John: “I had a thought about the ‘mystery’ surrounding Westbrook’s sudden personality change. It’s not a change at all. His new demeanor was in there all the time and I would posit is his truer nature over all. He is currently out of the ‘game,’ which for my purposes means he is off the stage of professional sports. That’s right, the stage. Anyone who has ever attended a professional sporting event knows deep down that what they are witnessing a staged production that would easily pass for high drama (or sometimes comedy) on any stage on Broadway. Sure, the outcomes are not staged (we hope), but the players, the venue, the personalities are all staged for the entertainment value they grant the crowd. That’s why we continue to pay the big bucks for admission. It’s what keeps us coming back again and again. In this case, Perkins is the the mean villain (naked rage), KD the hero and Westbrook plays the dramatic foil, the unpredictable one who appears sullen and withdrawn, even angry at times but to whom everyone is strangely drawn because of his ‘mysterious factor.’ He is the foil to KD’s hero. It’s simple, IT’S THEATER! Now I am quite sure that most of the unwashed masses who show up, pay for their admission and consume mass quantities of adult beverages while screaming their heads off at the referees (who also play their role as well) have no idea of the truth of this statement. However, if you look carefully between the lines (or behind the curtain, Mr. Wizard) there is no question that what you are observing is a carefully scripted dramatic production carefully directed and produced to provide the viewing public with the maximum entertainment value for their hard earned dollar. Westbrook is a nice guy trapped in a dramatic role he was hired to play.”

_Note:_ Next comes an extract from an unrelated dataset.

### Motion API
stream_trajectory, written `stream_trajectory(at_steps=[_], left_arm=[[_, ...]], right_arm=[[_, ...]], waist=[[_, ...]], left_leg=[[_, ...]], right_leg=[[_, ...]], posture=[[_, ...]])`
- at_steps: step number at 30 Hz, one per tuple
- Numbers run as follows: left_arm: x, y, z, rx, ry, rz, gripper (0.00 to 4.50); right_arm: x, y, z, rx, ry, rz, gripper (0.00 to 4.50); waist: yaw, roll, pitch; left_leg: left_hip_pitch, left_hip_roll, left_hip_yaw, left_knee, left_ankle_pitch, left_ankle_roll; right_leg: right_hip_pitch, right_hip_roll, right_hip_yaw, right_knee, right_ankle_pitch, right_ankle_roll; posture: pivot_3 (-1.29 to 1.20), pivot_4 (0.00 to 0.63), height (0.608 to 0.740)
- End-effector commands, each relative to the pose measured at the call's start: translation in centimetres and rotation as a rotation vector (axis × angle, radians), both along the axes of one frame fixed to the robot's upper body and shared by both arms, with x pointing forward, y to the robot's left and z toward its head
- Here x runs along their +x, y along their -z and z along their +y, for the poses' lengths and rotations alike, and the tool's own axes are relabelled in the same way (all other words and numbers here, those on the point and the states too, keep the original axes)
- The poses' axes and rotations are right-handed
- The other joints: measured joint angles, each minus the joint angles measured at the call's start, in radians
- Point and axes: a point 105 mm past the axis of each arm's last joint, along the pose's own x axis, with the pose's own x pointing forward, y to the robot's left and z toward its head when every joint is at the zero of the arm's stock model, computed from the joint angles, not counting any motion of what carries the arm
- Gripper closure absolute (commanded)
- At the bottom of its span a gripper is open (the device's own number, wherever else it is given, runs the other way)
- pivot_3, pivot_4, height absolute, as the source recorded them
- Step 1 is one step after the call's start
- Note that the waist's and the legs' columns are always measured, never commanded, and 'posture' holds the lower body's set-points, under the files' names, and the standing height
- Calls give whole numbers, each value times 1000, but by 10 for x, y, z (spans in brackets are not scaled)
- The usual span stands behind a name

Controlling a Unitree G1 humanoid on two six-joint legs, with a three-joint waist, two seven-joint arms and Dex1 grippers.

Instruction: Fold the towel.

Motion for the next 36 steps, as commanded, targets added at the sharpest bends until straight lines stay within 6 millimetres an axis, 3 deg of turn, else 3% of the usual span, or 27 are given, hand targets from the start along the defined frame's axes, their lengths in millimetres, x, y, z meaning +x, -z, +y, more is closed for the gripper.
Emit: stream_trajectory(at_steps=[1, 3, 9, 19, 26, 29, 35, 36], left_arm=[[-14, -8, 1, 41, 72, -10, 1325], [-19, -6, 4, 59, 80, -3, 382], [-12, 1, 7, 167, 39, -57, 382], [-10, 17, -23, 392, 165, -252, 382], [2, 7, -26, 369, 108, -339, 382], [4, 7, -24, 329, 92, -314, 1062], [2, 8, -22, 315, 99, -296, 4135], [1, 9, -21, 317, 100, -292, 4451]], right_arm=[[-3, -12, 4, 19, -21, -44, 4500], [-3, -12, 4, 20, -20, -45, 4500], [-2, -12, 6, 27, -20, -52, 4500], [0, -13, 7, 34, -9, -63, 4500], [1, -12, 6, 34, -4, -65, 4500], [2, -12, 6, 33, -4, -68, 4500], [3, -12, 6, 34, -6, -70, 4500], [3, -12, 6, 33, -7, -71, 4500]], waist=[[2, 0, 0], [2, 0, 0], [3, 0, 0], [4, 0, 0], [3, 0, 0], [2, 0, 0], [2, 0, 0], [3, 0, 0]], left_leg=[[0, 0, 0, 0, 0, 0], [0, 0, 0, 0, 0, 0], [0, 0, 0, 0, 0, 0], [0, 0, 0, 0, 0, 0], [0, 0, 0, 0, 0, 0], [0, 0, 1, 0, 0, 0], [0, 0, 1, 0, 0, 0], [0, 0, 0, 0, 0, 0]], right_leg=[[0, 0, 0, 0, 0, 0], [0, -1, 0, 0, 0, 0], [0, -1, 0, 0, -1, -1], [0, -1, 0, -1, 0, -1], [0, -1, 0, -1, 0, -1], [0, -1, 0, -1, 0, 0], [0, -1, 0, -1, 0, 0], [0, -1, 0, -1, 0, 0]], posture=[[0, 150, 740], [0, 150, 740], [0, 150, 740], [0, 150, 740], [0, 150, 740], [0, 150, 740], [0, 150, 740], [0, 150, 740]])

Really interesting thought. But i don’t buy it. Westbrook is not filling a role. Westbrook is Westbrook. Put him in Toronto or at UCLA or selling Subarus in Vegas. Doesn’t matter. This is who he is. A guy who has a personality for certain situations (like basketball season) and a certain personality for others.
Mary: “I swim with several older ladies and we all love Russell just as he is. He plays with such energy and gives his all in every game. He receives too much criticism at times. I think that at some of the post game press conferences, he has just not calmed down yet. But we all have seen that twinkle in his eyes and think off the court he is a sweet young man. I think the Thunder needs a little attitude. I wrote Sam Presti before the playoffs began and tried to get him to sign Allen Iverson.”
Talk about impeaching yourself. Sam Presti will sign Allen Iverson when the NRA makes Obama its honorary chairman. But like I said, I knew some people would rush to Westbrook’s defense. I don’t see the twinkle, myself. Not until yesterday.